É bem provável que minha irmã e meu sobrinho fiquem enciumados, afinal, como aceitarão que minha última carta tenha sido escrita para alguém que nem sequer conheci? Acho que lhes devo uma explicação e creio que você também merece entender minhas razões.

 

 

Hoje, logo após o café da manhã, desesperada, corri até meu escritório em busca de algum livro que fosse capaz de explicar e abrandar aquilo que, há anos, me esgarça por dentro. A Teus Pés saltou da estante como a virgem que pede ao amado para ser deflorada antes que ele parta em viagem epopeica. Sentei-me confortavelmente em minha poltrona de leitura e desvirginei as páginas que eu havia negligenciado por puro capricho.

 

Seus planos polifônicos e sua sedução poética desvelaram-me a mulher que eu era, e que preferi não ser. Ai, suas instruções de bordo, seus arpejos! Havia tanto humor, tanta graça, e eu que pensava que você era apenas tragédia. Há anos eu não ria com prazer, é verdade. Mas teus versos desmontaram minha angústia aos poucos e, paradoxalmente, me aproximaram da certeza que agora me guia e que força nenhuma no universo de mim irá demovê-la.

 

Eu só não esperava que, justo na última página, eu encontrasse aquilo que por duas décadas me impedira de ler seu livro: Uma dedicatória. Em que momento daquela noite de autógrafos você pegou um exemplar qualquer e nele escreveu a inscrição clandestina?
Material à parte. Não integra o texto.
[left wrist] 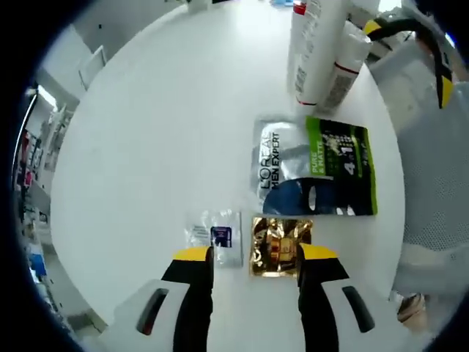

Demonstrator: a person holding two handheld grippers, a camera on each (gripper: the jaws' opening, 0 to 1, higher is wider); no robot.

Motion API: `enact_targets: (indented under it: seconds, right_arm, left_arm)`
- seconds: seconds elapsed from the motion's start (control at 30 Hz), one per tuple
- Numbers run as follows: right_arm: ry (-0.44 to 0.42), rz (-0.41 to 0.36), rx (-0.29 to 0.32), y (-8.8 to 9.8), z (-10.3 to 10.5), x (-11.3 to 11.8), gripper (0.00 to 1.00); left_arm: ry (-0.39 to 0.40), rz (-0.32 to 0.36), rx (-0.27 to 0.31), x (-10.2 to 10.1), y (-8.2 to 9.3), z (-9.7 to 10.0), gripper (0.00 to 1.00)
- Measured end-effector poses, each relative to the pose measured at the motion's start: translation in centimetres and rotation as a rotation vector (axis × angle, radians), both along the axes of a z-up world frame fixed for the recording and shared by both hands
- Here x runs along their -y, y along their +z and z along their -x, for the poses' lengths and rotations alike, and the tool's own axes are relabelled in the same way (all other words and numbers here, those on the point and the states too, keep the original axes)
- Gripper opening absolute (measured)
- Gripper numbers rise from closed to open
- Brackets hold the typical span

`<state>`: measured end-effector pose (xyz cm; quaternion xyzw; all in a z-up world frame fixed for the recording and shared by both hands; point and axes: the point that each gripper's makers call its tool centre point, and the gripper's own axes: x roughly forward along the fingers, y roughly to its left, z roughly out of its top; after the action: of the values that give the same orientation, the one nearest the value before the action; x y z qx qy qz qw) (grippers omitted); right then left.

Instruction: Arrange the skincare products in the storage area until every visible bottle or jar stands upright without overlapping.

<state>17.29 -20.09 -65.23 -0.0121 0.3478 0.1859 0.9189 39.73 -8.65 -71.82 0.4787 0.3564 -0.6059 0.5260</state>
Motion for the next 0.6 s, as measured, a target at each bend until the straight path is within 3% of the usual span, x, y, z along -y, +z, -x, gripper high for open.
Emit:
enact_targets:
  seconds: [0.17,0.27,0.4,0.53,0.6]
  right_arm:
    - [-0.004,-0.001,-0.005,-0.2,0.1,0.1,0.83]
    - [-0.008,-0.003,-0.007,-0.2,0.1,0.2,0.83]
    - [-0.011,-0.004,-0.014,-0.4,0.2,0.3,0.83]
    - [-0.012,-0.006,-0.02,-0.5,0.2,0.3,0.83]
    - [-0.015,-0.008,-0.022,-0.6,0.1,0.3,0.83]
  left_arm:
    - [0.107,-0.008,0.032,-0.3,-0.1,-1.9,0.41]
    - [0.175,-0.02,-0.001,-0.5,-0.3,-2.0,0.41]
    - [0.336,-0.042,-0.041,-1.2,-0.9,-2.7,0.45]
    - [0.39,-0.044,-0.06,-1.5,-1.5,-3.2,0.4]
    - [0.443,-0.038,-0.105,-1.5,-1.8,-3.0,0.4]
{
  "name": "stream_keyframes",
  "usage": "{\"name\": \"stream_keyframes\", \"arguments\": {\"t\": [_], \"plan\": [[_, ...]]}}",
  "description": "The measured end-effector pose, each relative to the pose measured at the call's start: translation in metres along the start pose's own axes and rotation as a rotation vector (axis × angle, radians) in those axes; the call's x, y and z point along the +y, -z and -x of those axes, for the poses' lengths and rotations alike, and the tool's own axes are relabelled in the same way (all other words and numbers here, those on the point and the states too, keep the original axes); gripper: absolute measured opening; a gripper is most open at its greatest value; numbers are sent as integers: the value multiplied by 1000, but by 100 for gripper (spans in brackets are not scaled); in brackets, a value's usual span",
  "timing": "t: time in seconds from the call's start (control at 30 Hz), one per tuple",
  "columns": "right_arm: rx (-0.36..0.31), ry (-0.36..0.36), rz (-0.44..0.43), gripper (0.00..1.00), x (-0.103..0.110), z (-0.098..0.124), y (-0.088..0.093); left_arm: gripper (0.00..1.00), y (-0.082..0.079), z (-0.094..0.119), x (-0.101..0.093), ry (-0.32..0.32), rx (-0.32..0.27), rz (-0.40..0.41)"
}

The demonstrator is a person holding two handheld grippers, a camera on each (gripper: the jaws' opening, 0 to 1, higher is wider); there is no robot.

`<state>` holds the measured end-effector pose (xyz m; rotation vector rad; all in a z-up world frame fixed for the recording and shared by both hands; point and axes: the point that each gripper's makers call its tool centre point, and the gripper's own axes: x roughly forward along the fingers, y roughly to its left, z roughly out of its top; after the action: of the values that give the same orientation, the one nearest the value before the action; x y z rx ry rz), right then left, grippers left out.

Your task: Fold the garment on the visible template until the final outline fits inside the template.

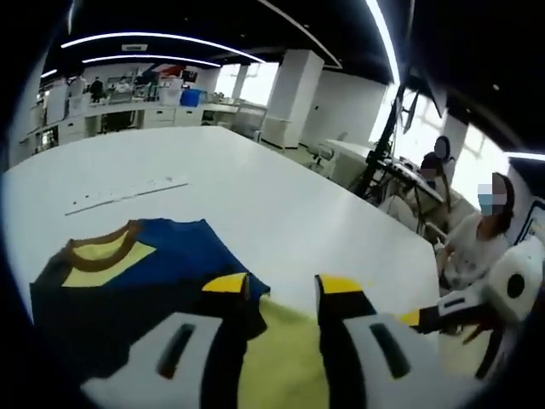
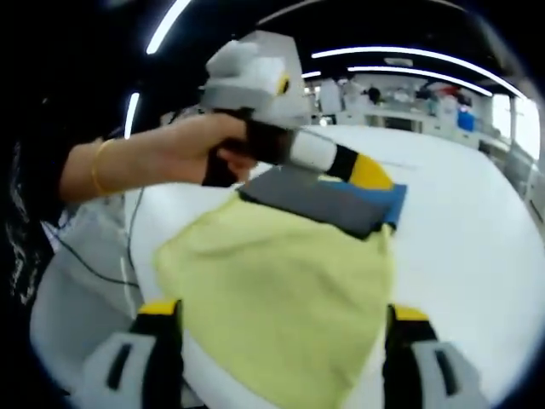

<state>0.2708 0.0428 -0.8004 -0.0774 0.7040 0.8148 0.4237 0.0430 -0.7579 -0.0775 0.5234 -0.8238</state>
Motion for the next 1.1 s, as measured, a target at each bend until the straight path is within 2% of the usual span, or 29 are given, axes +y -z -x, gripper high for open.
{"name": "stream_keyframes", "arguments": {"t": [0.17, 0.43, 0.57, 0.67, 0.8, 0.93, 1.1], "plan": [[24, -27, 17, 99, -2, 2, 1, 53, -1, 26, 8, -5, -28, -18], [19, -72, 34, 99, 0, 7, -4, 71, 11, 64, 22, -24, -31, -39], [15, -90, 47, 99, 3, 9, -7, 82, 14, 83, 23, -18, -46, -18], [11, -101, 60, 99, 5, 11, -8, 87, 20, 98, 23, -21, -52, -30], [17, -105, 93, 99, 6, 15, -9, 92, 31, 121, 28, -12, -58, 15], [27, -112, 112, 99, 7, 17, -7, 94, 44, 141, 32, -28, -42, 5], [53, -115, 144, 99, 7, 17, 0, 99, 56, 167, 35, -29, -51, -4]]}}
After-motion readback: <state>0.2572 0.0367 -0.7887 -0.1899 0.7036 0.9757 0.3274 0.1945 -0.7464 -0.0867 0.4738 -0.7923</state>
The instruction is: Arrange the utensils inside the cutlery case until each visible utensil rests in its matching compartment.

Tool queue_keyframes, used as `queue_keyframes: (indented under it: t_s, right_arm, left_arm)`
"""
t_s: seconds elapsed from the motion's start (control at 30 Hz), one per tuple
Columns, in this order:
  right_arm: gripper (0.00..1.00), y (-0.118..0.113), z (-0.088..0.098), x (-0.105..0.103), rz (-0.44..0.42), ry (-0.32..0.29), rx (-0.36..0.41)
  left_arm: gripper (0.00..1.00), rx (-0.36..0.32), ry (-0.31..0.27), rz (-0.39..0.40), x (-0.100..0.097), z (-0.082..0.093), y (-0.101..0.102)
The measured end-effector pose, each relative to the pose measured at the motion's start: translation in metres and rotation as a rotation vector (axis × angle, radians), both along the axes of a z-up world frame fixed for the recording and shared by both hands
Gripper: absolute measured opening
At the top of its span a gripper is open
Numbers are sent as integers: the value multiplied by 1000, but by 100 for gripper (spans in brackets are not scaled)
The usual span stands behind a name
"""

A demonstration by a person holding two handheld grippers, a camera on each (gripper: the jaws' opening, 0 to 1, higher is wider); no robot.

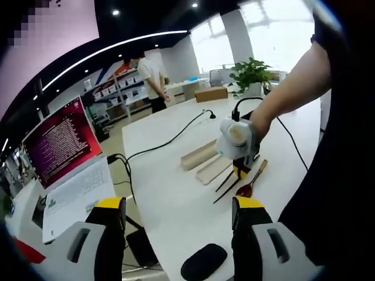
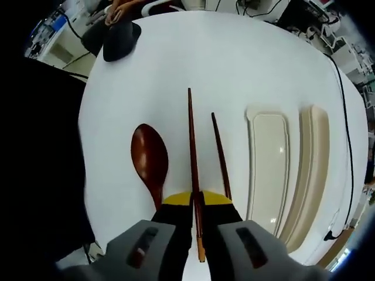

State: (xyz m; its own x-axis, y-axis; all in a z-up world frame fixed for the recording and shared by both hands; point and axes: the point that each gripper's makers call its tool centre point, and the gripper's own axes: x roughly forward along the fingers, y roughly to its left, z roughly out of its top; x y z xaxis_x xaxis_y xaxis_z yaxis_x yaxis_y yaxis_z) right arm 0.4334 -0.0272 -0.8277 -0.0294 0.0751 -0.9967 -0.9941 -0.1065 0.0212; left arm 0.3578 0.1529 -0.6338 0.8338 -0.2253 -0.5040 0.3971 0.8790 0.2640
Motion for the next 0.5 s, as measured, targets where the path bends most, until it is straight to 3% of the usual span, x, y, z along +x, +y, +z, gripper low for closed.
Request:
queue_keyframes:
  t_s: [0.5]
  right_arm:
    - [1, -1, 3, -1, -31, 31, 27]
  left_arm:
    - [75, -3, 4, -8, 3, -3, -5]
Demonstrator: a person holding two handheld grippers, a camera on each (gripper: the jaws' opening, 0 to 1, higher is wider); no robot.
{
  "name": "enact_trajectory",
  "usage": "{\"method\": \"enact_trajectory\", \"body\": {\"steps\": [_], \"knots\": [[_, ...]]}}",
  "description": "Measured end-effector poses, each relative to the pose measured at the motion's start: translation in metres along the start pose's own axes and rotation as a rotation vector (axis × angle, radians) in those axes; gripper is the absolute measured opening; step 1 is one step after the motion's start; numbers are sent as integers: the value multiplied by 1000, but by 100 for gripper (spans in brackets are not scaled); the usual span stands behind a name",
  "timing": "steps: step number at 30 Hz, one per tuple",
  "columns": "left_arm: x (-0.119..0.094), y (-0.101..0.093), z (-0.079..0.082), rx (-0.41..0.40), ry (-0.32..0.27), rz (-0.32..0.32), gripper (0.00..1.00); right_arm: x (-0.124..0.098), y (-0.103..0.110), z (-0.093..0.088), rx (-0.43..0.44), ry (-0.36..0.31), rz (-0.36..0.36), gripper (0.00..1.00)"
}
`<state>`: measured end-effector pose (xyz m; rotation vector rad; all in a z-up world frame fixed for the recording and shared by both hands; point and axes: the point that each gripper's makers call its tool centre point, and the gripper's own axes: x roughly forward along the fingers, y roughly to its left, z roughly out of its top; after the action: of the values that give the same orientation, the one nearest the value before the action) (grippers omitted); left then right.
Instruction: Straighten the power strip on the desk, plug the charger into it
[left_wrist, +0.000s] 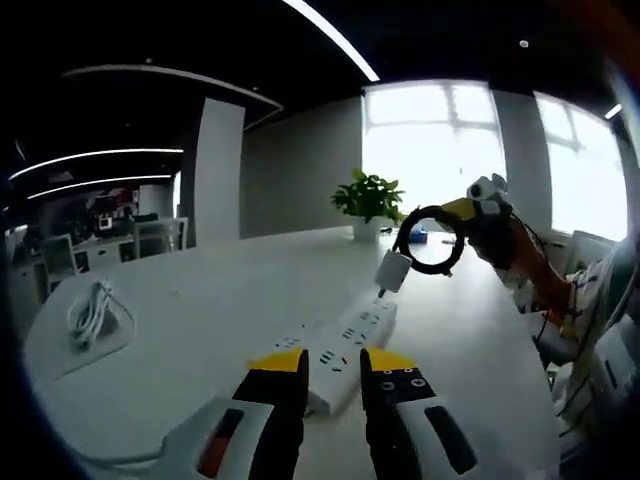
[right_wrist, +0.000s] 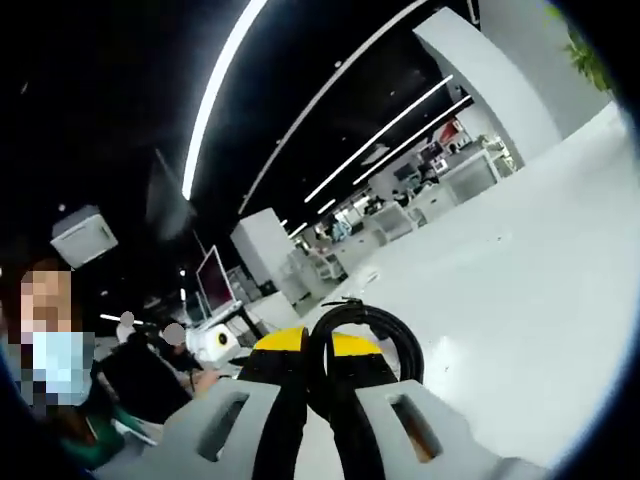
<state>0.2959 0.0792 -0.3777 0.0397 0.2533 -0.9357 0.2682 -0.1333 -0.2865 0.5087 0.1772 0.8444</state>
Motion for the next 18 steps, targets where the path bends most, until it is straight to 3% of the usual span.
{"method": "enact_trajectory", "body": {"steps": [5,18], "knots": [[0,-1,1,1,-3,-3,21,11,6,-5,2,-9,-6,5],[0,-3,3,7,-7,-8,21,12,5,-8,20,-15,-21,5]]}}
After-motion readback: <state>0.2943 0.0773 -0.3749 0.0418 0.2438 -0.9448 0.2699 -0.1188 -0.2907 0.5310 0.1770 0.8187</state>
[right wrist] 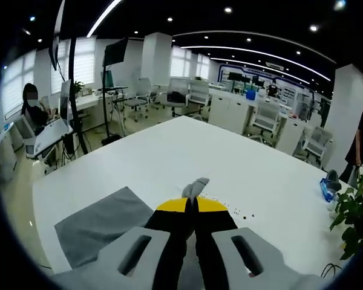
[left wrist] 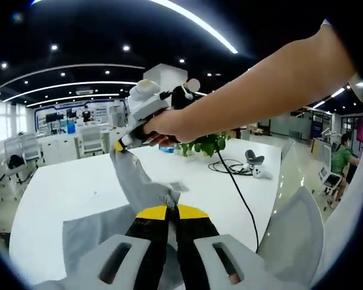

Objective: Fold the towel on the table until its edges align and the towel forms a compact rectangular stack.

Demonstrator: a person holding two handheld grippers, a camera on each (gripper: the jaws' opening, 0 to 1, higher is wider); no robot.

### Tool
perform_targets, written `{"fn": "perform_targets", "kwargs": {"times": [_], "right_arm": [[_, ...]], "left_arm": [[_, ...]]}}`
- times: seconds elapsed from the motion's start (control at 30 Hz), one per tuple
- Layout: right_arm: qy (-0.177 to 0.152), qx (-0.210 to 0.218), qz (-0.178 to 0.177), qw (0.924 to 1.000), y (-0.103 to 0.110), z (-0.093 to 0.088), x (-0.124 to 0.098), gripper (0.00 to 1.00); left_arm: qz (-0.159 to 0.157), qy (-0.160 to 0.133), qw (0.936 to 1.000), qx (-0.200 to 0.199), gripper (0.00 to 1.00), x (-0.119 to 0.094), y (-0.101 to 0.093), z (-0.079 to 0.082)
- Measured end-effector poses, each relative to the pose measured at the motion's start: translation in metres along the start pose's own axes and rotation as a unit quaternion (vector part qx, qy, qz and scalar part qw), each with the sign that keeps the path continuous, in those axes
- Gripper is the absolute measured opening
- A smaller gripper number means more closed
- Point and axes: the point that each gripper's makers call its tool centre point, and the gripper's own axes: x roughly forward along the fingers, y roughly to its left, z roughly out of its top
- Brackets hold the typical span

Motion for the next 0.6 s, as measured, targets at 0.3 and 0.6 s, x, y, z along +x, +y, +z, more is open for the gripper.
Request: {"fn": "perform_targets", "kwargs": {"times": [0.3,0.6], "right_arm": [[0.007,0.006,-0.001,1.0,0.013,-0.004,0.011,0.0],[0.012,0.003,0.006,0.9999,0.028,-0.005,0.026,0.0]], "left_arm": [[0.018,0.01,0.9997,-0.01,0.03,-0.007,0.02,-0.015],[0.025,0.018,0.9994,-0.016,0.03,-0.01,0.029,-0.028]]}}
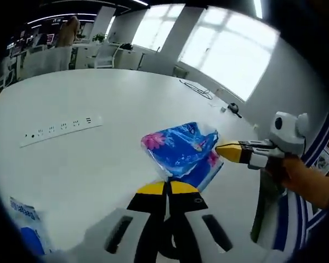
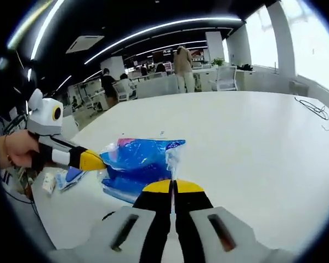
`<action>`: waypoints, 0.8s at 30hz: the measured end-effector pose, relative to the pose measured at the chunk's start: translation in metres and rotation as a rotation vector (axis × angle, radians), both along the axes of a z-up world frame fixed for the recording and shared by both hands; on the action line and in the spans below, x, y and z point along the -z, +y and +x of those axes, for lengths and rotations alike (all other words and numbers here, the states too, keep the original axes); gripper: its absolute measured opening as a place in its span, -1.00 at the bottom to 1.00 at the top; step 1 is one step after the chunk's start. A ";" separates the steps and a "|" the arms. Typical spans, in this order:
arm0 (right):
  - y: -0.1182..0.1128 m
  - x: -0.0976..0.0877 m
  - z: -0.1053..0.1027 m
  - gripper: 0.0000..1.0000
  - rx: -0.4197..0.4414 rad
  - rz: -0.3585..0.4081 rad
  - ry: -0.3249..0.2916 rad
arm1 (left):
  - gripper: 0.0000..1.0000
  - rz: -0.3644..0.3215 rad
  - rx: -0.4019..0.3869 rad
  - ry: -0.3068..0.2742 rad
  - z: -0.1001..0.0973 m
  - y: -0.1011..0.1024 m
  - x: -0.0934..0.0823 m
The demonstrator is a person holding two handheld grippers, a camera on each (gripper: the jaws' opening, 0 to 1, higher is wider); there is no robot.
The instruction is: Arrange the tabletop items into an orderly group along one side of the table until the central work area is clear of visible clutter.
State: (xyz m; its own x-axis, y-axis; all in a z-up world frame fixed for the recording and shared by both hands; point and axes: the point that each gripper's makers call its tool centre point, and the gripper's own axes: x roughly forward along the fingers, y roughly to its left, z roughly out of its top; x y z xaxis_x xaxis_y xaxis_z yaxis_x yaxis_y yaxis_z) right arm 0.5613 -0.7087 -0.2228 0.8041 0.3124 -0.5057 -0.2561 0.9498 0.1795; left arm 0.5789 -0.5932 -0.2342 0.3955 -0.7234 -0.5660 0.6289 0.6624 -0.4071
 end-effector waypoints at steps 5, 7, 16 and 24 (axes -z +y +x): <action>-0.007 0.016 0.000 -1.00 0.012 -0.002 0.032 | -1.00 0.013 0.017 0.022 0.002 -0.007 0.017; -0.009 0.023 0.001 -1.00 0.017 0.003 0.044 | -1.00 0.021 0.021 0.034 0.002 -0.009 0.024; -0.011 0.048 0.006 -1.00 0.023 0.006 0.089 | -1.00 0.047 0.026 0.075 0.007 -0.013 0.052; -0.011 0.069 0.009 -1.00 0.021 0.005 0.126 | -1.00 0.059 0.022 0.106 0.010 -0.012 0.071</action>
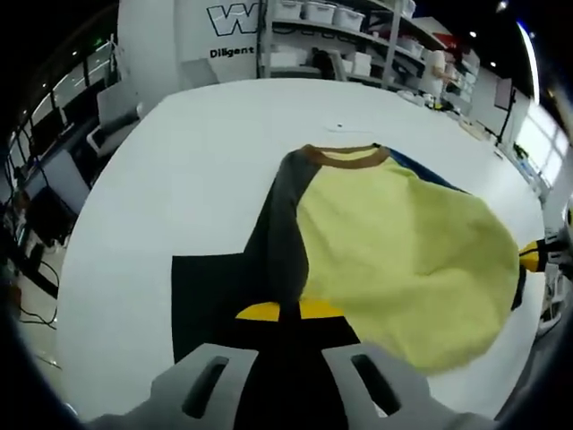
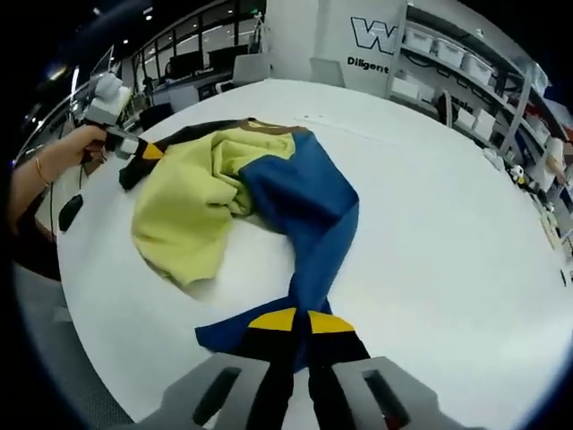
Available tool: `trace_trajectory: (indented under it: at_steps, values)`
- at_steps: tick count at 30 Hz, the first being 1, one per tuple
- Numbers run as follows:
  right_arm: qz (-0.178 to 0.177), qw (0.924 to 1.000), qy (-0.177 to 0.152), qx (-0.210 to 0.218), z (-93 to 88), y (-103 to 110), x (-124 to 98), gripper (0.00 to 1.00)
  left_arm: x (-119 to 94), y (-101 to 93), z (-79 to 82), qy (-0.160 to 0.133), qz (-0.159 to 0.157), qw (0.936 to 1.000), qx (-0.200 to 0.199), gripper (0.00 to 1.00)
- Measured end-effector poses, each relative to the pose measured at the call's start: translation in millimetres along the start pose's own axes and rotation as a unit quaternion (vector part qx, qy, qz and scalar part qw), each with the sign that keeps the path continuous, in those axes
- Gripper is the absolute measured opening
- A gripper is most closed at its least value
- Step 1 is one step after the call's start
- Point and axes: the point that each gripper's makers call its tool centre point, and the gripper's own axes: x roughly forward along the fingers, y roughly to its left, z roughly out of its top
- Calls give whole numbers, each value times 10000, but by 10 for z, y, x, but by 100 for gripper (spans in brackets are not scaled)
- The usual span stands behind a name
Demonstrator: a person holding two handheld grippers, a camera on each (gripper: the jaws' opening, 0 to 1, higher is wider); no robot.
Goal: Fold the garment on the visible template until the final outline fits inside the template.
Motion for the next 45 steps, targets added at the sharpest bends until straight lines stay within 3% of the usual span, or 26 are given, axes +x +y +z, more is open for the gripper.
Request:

Justo aquele que apanhei dentre seus iguais e esqueci na estante por tantos anos! Da prateleira, sua caligrafia aguardou por meus olhos, mas eu andava cega. Agora, graças à dedicatória e aos versos escritos para ninguém ― este ninguém que, mesmo sem que você tivesse a intenção, eu me tornei ―, sinto como se realmente enxergasse.

 

Obrigada pela graça de seus cadernos terapêuticos, pavão azul. Despeço-me ansiosa, pois em breve nos encontraremos. Através das cortinas que me convidam, acabei de assistir ao pôr-do-sol. É melhor que eu não me estenda mais, pois minha própria janela me espera. Porém, antes que eu voe da Gólgota a Cólquida, antes que eu desista da cruz e abrace o velo, destruirei este livro. Afinal, as palavras nele escritas em segredo só dizem respeito a mim.

 

Esta carta e o gesto que se seguirá a ela são uma sincera resposta àquilo que você perguntou em sua dedicatória. Hoje cedo, deixei com o porteiro do prédio os contatos telefônicos de meus familiares, caso algo me aconteça. É chegada a hora de acontecer. Nossa correspondência, Ana Cristina, finalmente, faz-se completa. Em instantes estarei caída, a teus pés.

 

Ariclê Perez

 

Nota do autor: Ariclê Perez jamais escreveu esta carta. Trata-se de uma obra de ficção ─ inspirada na tragédia que marcou o fim da vida de duas grandes mulheres ─ para denunciar os males da depressão e tentar, mesmo que minimamente, fazer com que as pessoas reconheçam-na como a doença devastadora que, de fato, é.